Urea treatment decouples intrinsic pH control over N2O emissions in soils

Soil N2O emission potential is commonly investigated under idealized denitrifying conditions (e.g. nitrate-N supplied and anaerobic soil), with pH commonly identified as a major determinant of N2O emission potential. However, under urine patch conditions in grazed pastures soils a more complex series of abiotic and biotic factors may influence emissions due to the complex N transformations that occur following urea hydrolysis. These transformations may decouple native and/or expected controls of N2O emissions encountered under classic denitrifying conditions.

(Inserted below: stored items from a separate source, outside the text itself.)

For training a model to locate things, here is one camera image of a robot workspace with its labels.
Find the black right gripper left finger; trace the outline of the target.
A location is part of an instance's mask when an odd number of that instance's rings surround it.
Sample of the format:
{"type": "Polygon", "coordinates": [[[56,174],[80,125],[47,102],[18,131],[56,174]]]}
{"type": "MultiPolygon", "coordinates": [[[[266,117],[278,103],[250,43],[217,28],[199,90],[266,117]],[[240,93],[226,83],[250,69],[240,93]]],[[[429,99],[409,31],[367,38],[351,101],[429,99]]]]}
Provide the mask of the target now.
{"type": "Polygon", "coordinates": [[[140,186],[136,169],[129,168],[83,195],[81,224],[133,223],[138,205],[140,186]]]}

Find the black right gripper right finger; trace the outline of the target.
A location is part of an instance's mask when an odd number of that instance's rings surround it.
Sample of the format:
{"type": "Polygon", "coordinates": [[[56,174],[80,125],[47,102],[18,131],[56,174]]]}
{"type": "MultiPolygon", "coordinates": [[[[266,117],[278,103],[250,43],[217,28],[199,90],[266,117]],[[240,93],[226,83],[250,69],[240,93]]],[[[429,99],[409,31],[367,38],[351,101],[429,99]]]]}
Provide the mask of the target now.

Here, we tracked O2, CO2, NO, N2O and N2 emissions from urine amended soils (i.e. simulating a urine patch) to determine putative controls of N2O emissions within 13 different pasture soils from northern (Ireland) and southern hemispheres (New Zealand). Incubations were performed under aerobic conditions±artificial urine (13.3 mg N vial−1) equivalent to field ruminant urine deposition rates of 1000 kg N ha−1. Results revealed that pH was not an important regulator of the emission ratio (N2O/(NO + N2O + N2)) in urine amended soils. Within urine affected soils, a new set of variables emerged as regulators of N2O emissions, likely due to the unique environment created within this system. We show that urine results in decoupling of the initial soil pH control of the emission ratio allowing other regulators such as nitrite to dominate. In addition, we observed that the emission ratio of N2O increased linearly with the rate of N- gas loss (NO + N2O + N2 μmol N h−1), O2 consumption was positively associated with ammonia oxidising bacteria (AOB) and that the production of NO and N2O were also enhanced under urine conditions.